WHAT IS NEEDED: Give the data again exactly, without images.

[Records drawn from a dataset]
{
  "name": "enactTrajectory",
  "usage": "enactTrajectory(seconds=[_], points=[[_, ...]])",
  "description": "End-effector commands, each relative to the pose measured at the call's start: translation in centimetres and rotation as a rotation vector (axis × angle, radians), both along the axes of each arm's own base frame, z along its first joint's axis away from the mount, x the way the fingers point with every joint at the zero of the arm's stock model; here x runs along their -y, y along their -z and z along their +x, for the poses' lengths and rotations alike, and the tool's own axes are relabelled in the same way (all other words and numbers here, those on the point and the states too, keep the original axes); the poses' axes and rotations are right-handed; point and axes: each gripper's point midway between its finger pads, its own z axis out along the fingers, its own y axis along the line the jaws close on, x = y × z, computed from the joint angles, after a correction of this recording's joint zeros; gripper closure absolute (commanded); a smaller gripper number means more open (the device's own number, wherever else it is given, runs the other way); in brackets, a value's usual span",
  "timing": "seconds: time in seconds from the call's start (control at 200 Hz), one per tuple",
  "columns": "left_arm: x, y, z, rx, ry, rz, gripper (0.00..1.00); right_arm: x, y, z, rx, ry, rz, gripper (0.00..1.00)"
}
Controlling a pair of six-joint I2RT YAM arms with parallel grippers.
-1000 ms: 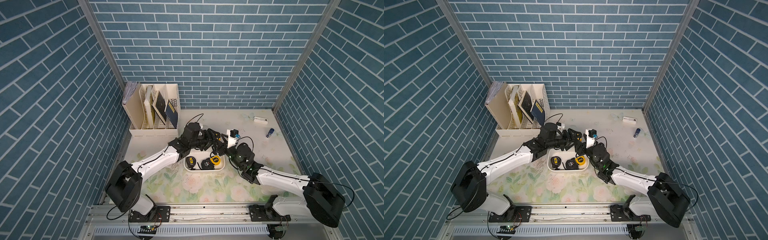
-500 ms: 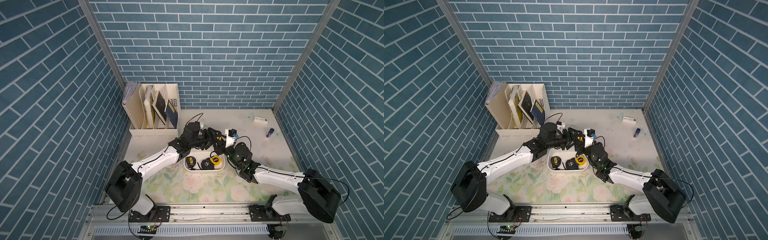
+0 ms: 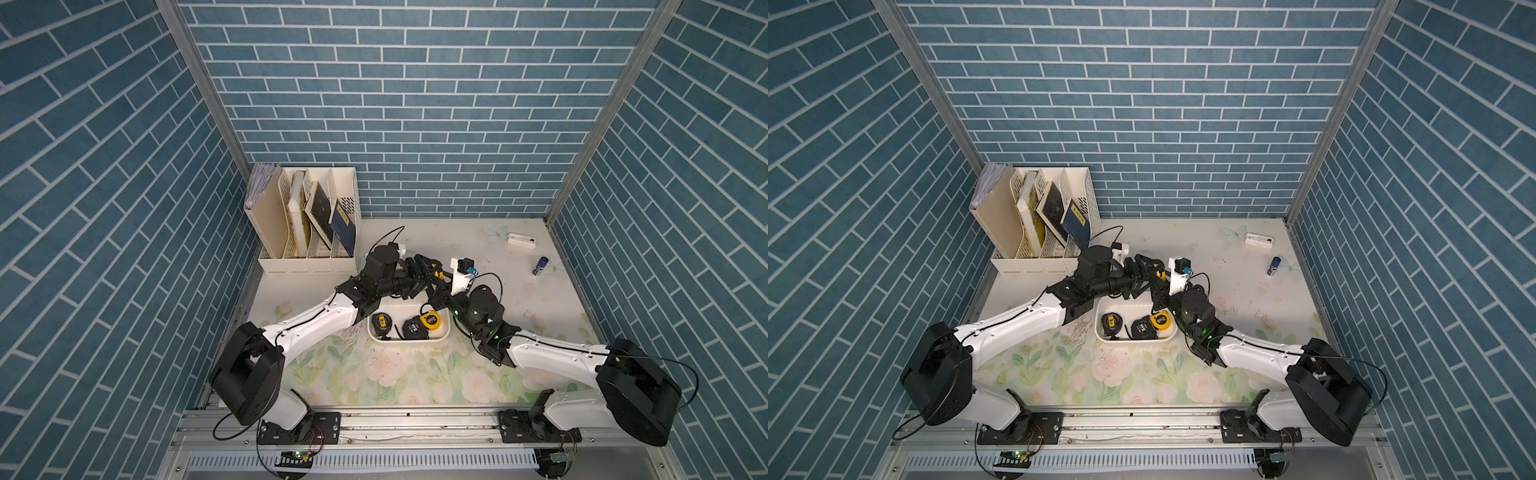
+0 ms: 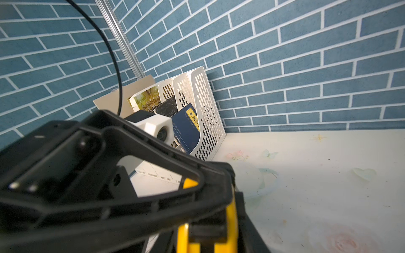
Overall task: Take the tape measure out of the storage box
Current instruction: Place the tape measure at the center of the board.
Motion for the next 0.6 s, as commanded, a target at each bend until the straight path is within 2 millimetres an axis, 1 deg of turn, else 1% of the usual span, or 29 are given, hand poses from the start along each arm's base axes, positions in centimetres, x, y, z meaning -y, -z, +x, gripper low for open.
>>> enactTrajectory(seconds=[0.0,0.11,0.225,0.315,0.4,0.48,0.565,0.595], points=[[0.0,-2.1,-0.9,0.062,0.041,-0.012,0.36,1.3,-2.0,0.9,0.037,0.082,0.02,1.0],[-0.1,-2.3,-0.8,0.093,0.048,0.012,0.3,2.3,-2.3,0.7,0.038,0.112,0.016,1.0],[0.3,-2.2,-0.7,0.106,0.071,0.019,0.3,3.8,-2.5,0.3,0.043,0.153,0.001,1.0],[0.3,-2.2,-0.6,0.114,0.069,0.023,0.33,5.0,-2.8,0.2,0.041,0.194,-0.016,1.0],[0.3,-2.7,-0.4,0.131,0.067,0.029,0.31,5.9,-3.0,0.0,0.039,0.224,-0.033,1.0],[0.3,-3.4,-0.3,0.154,0.067,0.029,0.23,6.5,-2.9,0.0,0.031,0.249,-0.05,1.0],[0.1,-4.2,-0.3,0.192,0.064,0.025,0.02,7.2,-2.6,-0.1,0.02,0.273,-0.059,1.0],[0.1,-4.5,-0.4,0.21,0.063,0.022,0.0,7.4,-2.6,-0.2,0.019,0.277,-0.061,1.0]])
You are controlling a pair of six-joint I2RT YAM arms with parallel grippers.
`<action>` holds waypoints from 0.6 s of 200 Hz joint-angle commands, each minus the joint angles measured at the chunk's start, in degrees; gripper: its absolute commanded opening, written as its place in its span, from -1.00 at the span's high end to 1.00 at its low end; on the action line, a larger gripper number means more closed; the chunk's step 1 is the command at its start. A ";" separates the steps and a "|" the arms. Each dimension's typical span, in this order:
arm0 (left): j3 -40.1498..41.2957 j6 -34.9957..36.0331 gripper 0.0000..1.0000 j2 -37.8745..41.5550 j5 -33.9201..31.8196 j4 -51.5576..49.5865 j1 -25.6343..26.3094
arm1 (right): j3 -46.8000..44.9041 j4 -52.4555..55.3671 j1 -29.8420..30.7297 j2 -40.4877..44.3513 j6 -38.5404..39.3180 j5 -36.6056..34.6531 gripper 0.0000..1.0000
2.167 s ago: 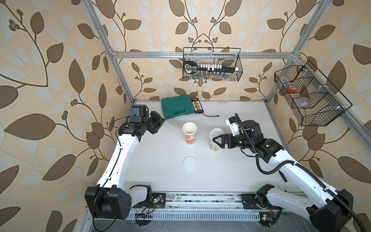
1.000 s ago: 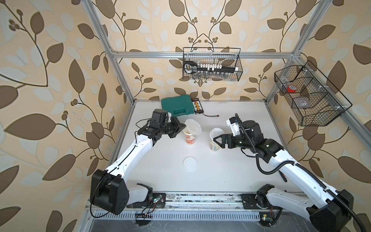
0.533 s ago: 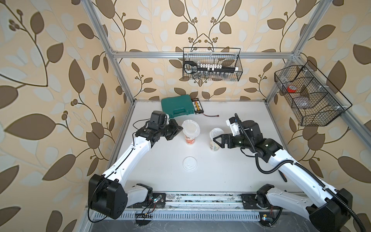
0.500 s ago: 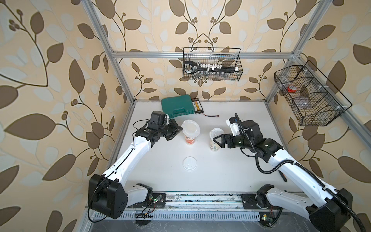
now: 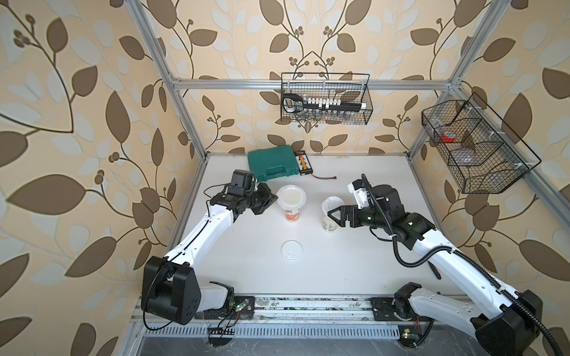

TASK ANSWER:
{
  "name": "enactTrajectory",
  "usage": "enactTrajectory(seconds=[_], points=[[_, ...]])",
  "description": "End-effector commands, each relative to the pose measured at the call's start: translation in centimetres and rotation as a rotation vector (axis × angle, radians), both along the axes of each arm's own base frame, z along its first joint's axis away from the mount, x the way the fingers point with every joint at the zero of the arm's stock model; here x runs along their -y, y along their -z and z along their +x, for the poses' lengths and rotations alike, and the tool's own axes are relabelled in the same way (all other words and numbers here, those on the point and the states too, keep the original axes); the poses' axes and rotations are right-handed; point and axes: each gripper's point midway between its finger pads, its own z axis out along the fingers, its own y axis along the line the jaws close on, x = y × z, computed from the joint angles, after a correction of this recording's joint zeros; gripper closure absolute (commanded); a smaller gripper number means more open (the device's own number, wherever else it is given, runs the other way); in brackets, a value's usual span",
  "timing": "seconds: time in seconds from the call's start (control at 200 Hz), one per tuple",
  "columns": "left_arm: x, y, z, rx, ry, rz, gripper (0.00..1.00); right_arm: x, y, z, rx, ry, rz, gripper (0.00..1.00)"
}
Controlling a pair of six-joint I2RT YAM arms with parallel grippers.
-1000 ms: 
-500 ms: 
+0 ms: 
+0 ms: 
Overall task: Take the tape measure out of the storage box
Current instruction: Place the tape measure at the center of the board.
Motion for the next 0.6 s, as commanded, a target at each bend until the straight path is within 2 millimetres an axis, 1 deg of turn, else 1% of the usual span, or 29 are given, hand poses from the start along each arm's base axes, positions in centimetres, x, y, z meaning -y, -z, +x, gripper low for open.
>>> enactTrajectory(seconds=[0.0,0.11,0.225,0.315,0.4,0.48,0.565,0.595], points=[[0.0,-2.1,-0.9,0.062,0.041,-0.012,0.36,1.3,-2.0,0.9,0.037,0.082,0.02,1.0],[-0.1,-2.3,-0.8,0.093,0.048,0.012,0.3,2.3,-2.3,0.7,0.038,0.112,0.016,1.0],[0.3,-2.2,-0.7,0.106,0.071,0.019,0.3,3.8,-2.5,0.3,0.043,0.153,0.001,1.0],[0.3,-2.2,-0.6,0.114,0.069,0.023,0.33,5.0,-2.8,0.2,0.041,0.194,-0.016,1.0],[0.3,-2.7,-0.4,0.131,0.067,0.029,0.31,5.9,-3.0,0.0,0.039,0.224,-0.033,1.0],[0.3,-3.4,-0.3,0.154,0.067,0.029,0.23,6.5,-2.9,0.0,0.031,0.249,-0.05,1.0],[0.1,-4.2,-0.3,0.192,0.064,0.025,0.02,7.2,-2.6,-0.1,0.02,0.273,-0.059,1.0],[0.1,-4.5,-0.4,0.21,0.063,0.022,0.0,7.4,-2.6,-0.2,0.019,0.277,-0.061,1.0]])
You are controlling a pair of six-joint I2RT YAM arms with parallel grippers.
`<action>` holds waypoints from 0.6 s of 200 Hz joint-angle commands, each minus the joint angles measured at the chunk's start, in degrees; gripper: its absolute commanded opening, written as its place in its span, from -1.00 at the span's high end to 1.00 at its low end; on the action line, a larger gripper number means more closed; the chunk's step 1 is the command at its start. A ";" separates the steps and a "|" the arms. Each dimension's typical span, in this order:
arm0 (left): j3 -40.1498..41.2957 j6 -34.9957..36.0331 gripper 0.0000..1.0000 j2 -37.8745..41.5550 j5 -33.9201..31.8196 j4 -51.5576..49.5865 j1 -25.6343..26.3094
arm1 (right): j3 -46.8000..44.9041 j4 -52.4555..55.3671 j1 -29.8420..30.7297 j2 -40.4877..44.3513 j6 -38.5404..39.3180 j5 -36.6056..34.6531 gripper 0.0000..1.0000
2.167 s ago: 
1.000 s ago: 
0.533 s ago: 
0.500 s ago: 
now: 

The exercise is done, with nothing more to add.